Indexing and Retrieval of Semantic Sub-Concepts in 3D Scenes (Master Thesis, Ongoing)
Author
Description
Multimedia retrieval focuses on indexing and retrieving media by applying various features that embed the media into a feature space. These feature spaces range from simple domains, such as colour spaces, to highly complex, high-dimensional spaces. Recently, semantic feature spaces, which represent meaning through high-dimensional vectors, have gained considerable attention and proven highly effective. Since distance metrics can be applied to such vector embeddings, media items become comparable and thus searchable.
By applying semantic methods across various media types, including text, images, and videos, a multimodal approach is realized, enabling comparison and retrieval across different domains.

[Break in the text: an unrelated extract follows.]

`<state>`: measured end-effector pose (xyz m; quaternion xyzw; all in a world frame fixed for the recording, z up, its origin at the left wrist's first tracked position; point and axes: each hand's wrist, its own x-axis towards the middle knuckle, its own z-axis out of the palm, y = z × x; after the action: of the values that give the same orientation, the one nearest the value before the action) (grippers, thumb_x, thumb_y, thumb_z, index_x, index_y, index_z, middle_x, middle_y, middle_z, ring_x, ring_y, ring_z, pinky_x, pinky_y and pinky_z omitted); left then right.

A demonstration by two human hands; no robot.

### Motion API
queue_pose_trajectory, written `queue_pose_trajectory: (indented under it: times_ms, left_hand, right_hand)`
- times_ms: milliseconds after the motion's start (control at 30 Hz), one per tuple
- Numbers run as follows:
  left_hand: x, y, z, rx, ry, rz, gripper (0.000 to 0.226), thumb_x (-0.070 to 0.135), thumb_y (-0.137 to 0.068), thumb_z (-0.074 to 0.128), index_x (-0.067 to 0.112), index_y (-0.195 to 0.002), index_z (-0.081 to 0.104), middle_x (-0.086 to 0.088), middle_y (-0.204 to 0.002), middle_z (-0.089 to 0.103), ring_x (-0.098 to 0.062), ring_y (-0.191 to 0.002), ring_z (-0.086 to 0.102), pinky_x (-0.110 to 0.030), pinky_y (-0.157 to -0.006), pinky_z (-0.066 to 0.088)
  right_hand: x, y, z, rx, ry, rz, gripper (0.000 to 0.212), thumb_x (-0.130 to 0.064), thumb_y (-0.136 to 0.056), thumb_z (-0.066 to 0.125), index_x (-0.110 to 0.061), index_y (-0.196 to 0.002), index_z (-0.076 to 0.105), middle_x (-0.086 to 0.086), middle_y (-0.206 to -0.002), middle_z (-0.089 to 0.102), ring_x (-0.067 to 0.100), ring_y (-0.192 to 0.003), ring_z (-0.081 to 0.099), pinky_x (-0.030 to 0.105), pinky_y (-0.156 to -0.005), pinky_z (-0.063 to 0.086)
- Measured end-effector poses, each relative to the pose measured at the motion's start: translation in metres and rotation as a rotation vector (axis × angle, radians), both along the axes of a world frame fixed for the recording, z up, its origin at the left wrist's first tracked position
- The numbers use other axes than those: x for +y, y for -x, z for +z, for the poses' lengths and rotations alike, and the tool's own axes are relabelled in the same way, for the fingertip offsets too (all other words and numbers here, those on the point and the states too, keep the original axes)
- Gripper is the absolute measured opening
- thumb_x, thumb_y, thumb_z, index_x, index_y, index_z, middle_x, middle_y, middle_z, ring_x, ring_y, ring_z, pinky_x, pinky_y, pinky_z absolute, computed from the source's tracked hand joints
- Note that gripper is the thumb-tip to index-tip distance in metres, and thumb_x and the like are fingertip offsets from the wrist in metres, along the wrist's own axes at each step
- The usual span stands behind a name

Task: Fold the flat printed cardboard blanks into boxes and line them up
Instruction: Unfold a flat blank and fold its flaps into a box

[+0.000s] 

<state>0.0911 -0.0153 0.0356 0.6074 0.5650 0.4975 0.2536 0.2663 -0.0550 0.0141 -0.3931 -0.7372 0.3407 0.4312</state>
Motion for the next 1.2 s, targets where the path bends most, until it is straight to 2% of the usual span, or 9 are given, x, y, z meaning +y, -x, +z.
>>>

The work presented in Cross-Modal 3D Model Retrieval proposes such an approach specifically for 3D models, where individual models are rendered and indexed using visual-text co-embedding to facilitate semantic search.
However, this work employs a classical retrieval approach comparable to image or video search, where a large indexed collection is queried against individual search requests. This method is particularly suitable for media such as texts, images, or videos, as these are usually represented in linear collections. Such collections, including documents, albums, or series, generally have linear degrees of freedom, primarily enabling forward and backward navigation.
In contrast, the natural organization of 3D models does not follow a linear collection but rather a spatial arrangement within three-dimensional compositions, known as scenes. These arrangements inherently possess seven degrees of freedom. Furthermore, the spatial configuration of individual objects significantly influences their semantic interpretation, giving rise to emergent effects.
For instance, a bunny placed in a children's room next to a teddy bear conveys a different semantic meaning than the same bunny placed in a hutch in the garden.
When considering complex scenes composed of many sub-scenes and 3D models, it becomes clear that there is not just one semantic concept for the entire scene. Instead, numerous sub-concepts emerge, which together form the overall concept of the scene.
This project investigates how sub-parts of complex 3D scenes can be made searchable.
The goal is to research and develop indexing strategies for scenes, where applying semantic embeddings to partial regions enables the indexing and retrieval of semantic sub-scenes. This preparation report forms the foundation on which the master's thesis will be built.
Start / End Dates
2025/11/03 - 2026/05/02